**Work order:**
Give the listing again, word for word, and let no picture into it.

**Source data:**
[Start of Attachment]
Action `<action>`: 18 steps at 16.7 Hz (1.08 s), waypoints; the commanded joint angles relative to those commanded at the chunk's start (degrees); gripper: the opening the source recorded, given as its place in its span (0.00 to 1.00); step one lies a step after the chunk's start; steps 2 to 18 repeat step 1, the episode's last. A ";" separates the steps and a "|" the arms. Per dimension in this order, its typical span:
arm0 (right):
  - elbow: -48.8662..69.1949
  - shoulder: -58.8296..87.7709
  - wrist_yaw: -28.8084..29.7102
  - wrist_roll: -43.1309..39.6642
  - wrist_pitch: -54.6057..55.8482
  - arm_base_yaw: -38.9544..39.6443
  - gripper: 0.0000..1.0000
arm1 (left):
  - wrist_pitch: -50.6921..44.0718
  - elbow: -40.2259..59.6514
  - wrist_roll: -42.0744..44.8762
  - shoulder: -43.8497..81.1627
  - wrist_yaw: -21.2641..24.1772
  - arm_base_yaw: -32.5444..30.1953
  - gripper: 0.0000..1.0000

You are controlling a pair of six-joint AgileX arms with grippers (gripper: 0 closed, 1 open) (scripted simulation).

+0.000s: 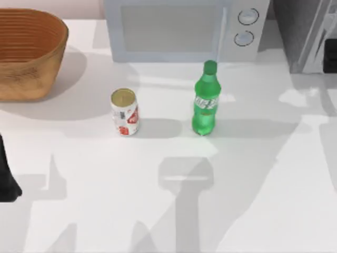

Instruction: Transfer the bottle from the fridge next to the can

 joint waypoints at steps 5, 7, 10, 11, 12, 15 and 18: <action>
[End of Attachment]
**Reply to the task:**
Action `<action>`: 18 steps at 16.7 Hz (1.08 s), waypoints; the commanded joint angles relative to those commanded at the chunk's start (degrees); gripper: the opening the source recorded, given as its place in its span (0.00 to 1.00); step one lies a step after the chunk's start; steps 2 to 18 repeat step 1, the episode's last. A ";" separates the steps and a "|" the arms. Per dimension in this order, its typical span:
arm0 (right):
  - elbow: -48.8662..69.1949
  - shoulder: -58.8296..87.7709
  - wrist_yaw: -28.8084..29.7102
  - wrist_roll: -43.1309..39.6642
  - wrist_pitch: -54.6057..55.8482
  - arm_base_yaw: -38.9544..39.6443
  - gripper: 0.0000..1.0000
arm1 (left):
  - wrist_pitch: -50.6921..44.0718
  - elbow: -40.2259..59.6514
  - wrist_roll: -42.0744..44.8762
  - shoulder: -43.8497..81.1627
  - wrist_yaw: -21.2641..24.1772
  - arm_base_yaw: -32.5444..30.1953
  - gripper: 0.0000..1.0000

You are controlling a pair of six-joint AgileX arms with grippers (gripper: 0 closed, 1 open) (scripted simulation).

+0.000s: 

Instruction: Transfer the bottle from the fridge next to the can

 joint waypoints at steps 5, 7, 10, 11, 12, 15 and 18: <action>

Thus the exercise is complete.